Researchers at MIT's Lincoln Laboratory's Supercomputing Center (LLSC) in Holyoke, Massachusetts, will shortly gain access to a powerful new supercomputer.
The TX-GAIA is capable of delivering 4.7 petaflops thanks to nearly 900 Intel processors and 900 Nvidia GPU accelerators. Ranking organization Top500 found that TX-GAIA has a peak performance of 100 'AI petaflops,' which it claims makes the most powerful AI supercomputer at any university in the world.
An AI flop is a measure of how fast a computer can perform deep neural network (DNN) operations.
The new TX-GAIA supercomputer is housed within a 'EcoPOD' modular data center, manufactured by Hewlett Packard Enterprise - a concept first revealed to the world back in 2011. The system joins other machines at the same location, including the TX-E1, which supports collaborations with MIT campus and other institutions, and TX-Green, which is currently ranked number 490 on the Top500 list. All are hydroelectrically-powered.

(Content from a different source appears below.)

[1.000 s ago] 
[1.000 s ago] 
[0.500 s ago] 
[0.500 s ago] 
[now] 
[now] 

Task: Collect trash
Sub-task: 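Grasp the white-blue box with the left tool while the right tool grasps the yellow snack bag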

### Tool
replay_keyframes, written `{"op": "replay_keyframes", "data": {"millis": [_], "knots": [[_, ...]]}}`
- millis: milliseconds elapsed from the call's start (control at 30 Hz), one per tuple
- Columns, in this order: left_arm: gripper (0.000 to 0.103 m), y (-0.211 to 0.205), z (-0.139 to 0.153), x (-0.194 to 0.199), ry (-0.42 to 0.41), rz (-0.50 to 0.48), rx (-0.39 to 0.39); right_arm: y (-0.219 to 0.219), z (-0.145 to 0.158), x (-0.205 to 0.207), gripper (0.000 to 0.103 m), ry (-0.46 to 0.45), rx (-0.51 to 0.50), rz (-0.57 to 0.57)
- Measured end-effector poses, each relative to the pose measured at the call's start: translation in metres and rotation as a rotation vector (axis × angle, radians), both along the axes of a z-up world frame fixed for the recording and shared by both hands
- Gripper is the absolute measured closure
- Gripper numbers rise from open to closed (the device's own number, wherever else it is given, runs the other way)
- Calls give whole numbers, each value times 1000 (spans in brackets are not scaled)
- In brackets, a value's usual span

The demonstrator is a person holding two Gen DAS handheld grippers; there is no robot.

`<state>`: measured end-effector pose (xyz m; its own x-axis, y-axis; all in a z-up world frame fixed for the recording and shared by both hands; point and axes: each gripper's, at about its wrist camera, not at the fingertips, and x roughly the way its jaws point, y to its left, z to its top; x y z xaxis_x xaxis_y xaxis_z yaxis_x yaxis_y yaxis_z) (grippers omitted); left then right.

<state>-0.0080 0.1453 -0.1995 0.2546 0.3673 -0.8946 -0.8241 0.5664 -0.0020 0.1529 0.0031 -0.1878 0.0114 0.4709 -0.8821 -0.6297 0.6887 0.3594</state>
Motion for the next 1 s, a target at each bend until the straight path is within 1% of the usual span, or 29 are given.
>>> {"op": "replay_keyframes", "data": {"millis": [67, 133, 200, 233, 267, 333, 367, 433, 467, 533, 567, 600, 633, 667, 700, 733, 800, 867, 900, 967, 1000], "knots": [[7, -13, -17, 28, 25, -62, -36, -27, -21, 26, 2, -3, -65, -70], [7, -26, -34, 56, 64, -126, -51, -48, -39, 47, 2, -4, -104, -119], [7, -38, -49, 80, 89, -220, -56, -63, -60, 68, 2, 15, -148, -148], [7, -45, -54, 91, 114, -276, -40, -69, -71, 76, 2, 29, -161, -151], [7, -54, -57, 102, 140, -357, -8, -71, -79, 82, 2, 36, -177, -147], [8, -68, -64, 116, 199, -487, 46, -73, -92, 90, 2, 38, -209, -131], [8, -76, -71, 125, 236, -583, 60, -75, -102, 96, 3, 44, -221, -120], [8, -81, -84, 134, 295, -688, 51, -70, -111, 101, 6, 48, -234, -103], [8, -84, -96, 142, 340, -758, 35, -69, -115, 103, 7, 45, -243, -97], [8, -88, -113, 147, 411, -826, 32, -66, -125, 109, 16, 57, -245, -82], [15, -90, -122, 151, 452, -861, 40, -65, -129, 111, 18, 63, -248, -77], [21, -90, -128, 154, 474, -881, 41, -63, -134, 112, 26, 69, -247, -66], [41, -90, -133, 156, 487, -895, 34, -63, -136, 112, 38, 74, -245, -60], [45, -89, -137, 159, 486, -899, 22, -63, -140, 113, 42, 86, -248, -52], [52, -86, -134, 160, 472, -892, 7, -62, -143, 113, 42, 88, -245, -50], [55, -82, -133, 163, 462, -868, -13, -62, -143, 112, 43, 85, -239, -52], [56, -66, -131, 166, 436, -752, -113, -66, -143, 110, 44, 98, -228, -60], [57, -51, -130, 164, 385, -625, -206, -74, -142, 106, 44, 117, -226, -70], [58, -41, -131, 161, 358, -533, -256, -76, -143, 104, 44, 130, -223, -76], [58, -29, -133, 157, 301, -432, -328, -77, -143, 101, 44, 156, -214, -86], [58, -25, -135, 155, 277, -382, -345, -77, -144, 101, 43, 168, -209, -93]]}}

“We are thrilled by the opportunity to enable researchers across Lincoln and MIT to achieve incredible scientific and engineering breakthroughs,” Jeremy Kepner, a Lincoln Laboratory Fellow who heads the LLSC, said.
“TX-GAIA will play a large role in supporting AI, physical simulation, and data analysis across all Laboratory missions.”
The TX-GAIA supercomputer is expected to come online in the Fall, and the system's integration into the LLSC will be completely transparent to users.
“The only thing users should see is that many of their computations will be dramatically faster,” Kepner said. Among its users will be the Department of Defense and the Air Force.
Earlier this month the Milwaukee School of Engineering (MSOE) opened a Computational Science Hall that houses a 'state-of-art' data center and a Nvidia GPU powered supercomputer.
That supercomputer, named Rosie, will help students working artificial intelligence based research.